What is required. Using the data below, copy each line that includes the word "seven".

Recorded data.
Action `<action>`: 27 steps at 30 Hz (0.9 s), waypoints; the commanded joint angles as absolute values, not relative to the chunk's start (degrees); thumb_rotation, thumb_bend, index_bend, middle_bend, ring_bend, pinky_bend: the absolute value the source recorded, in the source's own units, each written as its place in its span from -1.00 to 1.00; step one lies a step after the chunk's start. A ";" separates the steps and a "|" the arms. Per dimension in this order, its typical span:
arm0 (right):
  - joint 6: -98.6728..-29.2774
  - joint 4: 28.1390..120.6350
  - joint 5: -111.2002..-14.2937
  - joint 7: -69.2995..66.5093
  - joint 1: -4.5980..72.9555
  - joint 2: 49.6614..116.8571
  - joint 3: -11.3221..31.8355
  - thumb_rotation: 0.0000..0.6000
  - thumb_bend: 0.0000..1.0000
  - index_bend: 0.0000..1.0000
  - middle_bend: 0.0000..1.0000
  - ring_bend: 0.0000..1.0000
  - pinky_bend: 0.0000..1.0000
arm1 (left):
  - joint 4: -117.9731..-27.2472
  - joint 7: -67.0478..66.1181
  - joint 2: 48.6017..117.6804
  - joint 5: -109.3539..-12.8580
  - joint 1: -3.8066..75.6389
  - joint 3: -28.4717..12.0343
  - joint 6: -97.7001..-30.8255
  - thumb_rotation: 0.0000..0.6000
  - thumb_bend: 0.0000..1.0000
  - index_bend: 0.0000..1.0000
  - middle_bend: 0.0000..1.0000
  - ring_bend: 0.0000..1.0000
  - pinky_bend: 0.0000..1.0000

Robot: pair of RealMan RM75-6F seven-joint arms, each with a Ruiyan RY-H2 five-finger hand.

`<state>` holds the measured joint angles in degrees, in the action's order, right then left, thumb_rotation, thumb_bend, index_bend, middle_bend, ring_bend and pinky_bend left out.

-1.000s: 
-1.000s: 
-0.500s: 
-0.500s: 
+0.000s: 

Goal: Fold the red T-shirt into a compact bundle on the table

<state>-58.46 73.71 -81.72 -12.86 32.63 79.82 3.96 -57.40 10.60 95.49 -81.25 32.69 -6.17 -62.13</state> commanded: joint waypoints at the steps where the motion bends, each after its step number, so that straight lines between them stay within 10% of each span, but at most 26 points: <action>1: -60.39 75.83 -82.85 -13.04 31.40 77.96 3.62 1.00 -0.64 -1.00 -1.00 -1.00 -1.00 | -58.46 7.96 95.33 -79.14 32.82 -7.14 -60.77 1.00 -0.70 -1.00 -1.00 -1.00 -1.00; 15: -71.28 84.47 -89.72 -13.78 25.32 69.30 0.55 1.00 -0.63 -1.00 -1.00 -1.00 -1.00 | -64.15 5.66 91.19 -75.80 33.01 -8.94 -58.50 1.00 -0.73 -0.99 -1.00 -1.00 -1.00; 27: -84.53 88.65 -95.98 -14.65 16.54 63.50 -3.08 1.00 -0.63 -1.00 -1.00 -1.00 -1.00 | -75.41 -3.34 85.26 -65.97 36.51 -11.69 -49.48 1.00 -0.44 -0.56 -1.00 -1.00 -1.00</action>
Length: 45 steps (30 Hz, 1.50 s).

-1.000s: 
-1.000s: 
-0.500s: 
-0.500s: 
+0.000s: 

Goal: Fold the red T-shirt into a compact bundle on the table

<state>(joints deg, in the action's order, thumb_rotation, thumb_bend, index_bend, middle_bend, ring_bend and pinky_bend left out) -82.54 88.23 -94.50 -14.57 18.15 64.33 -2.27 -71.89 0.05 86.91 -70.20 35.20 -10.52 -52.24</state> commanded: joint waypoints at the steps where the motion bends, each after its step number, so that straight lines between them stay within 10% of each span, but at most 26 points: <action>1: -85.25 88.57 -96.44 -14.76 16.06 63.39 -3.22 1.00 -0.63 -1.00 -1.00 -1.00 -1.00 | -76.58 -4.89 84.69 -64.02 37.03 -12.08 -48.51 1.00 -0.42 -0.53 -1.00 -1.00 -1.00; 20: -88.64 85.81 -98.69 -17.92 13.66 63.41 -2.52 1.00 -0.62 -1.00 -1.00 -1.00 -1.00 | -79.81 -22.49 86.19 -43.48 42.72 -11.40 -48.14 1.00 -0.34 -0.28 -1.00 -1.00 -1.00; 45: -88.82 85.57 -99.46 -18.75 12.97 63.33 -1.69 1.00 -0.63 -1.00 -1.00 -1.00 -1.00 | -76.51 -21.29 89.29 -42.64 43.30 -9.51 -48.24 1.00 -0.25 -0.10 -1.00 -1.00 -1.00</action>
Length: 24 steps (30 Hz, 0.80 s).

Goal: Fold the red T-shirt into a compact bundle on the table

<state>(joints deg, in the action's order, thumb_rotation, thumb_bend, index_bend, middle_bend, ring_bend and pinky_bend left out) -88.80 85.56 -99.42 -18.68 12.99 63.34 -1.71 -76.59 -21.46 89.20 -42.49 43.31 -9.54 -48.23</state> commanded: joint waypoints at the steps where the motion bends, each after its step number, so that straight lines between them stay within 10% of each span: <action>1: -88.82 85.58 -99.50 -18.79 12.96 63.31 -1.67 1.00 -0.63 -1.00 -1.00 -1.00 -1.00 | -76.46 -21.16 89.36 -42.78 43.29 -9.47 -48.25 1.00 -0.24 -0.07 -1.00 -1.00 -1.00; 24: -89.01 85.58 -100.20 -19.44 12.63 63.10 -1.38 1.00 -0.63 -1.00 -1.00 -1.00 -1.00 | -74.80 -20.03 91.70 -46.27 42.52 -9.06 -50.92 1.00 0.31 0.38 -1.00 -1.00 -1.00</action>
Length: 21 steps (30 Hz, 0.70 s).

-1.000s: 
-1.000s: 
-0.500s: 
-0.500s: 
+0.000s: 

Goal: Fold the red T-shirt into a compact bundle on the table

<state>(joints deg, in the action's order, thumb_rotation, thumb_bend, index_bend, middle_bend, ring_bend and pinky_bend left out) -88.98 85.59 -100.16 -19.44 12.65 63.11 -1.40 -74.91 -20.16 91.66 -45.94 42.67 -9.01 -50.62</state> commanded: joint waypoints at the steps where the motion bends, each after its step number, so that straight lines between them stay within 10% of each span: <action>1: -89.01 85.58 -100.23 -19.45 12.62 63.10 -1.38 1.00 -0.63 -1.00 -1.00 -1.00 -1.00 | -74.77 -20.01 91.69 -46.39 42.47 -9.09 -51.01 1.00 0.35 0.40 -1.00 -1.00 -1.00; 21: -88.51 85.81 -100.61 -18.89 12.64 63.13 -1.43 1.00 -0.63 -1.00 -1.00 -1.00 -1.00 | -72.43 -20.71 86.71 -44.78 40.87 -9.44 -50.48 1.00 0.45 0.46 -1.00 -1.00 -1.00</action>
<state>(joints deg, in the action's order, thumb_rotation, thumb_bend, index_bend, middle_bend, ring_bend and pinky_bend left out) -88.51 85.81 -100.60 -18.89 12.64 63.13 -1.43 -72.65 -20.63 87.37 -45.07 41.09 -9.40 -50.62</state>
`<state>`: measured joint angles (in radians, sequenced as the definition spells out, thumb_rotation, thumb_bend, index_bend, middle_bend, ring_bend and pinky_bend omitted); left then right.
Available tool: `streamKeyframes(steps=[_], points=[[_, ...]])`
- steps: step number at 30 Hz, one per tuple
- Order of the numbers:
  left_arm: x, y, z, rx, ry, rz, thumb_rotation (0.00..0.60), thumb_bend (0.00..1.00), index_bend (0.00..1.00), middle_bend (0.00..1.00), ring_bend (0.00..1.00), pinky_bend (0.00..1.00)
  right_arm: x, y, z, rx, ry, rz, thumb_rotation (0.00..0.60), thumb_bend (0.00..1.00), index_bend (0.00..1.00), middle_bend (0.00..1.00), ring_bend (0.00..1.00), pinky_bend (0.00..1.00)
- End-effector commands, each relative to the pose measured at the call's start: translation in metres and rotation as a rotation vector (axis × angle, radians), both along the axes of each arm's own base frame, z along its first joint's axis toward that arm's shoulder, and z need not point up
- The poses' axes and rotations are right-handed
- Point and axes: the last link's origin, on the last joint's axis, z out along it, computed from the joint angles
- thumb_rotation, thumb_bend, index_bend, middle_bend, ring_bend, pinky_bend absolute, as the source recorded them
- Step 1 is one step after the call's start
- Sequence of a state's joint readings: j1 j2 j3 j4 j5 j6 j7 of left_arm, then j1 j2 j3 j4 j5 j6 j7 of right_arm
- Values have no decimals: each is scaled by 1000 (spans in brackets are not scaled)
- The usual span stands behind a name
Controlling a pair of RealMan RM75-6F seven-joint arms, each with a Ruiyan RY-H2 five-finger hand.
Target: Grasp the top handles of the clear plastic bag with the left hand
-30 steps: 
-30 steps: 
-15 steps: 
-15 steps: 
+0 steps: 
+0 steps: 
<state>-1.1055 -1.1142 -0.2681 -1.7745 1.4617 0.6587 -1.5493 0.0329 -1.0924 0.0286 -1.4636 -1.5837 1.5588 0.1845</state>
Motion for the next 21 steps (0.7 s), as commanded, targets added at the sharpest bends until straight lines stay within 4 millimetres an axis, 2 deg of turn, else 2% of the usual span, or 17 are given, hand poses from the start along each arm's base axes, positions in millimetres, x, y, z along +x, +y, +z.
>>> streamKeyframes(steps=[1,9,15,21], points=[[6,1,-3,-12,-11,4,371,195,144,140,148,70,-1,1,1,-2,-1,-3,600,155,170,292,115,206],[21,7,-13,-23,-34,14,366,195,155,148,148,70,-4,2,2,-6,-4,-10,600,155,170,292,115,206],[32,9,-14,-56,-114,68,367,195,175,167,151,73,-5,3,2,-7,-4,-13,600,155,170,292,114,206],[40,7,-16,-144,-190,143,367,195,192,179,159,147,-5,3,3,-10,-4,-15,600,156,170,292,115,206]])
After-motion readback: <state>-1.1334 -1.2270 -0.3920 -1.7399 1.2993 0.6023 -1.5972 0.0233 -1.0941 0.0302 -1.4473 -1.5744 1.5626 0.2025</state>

Exercise solution.
Robot: pair of RealMan RM75-6F seven-joint arms, each with a Ruiyan RY-H2 five-finger hand.
Controlling a pair of RealMan RM75-6F seven-joint arms, each with a Ruiyan RY-H2 five-finger hand.

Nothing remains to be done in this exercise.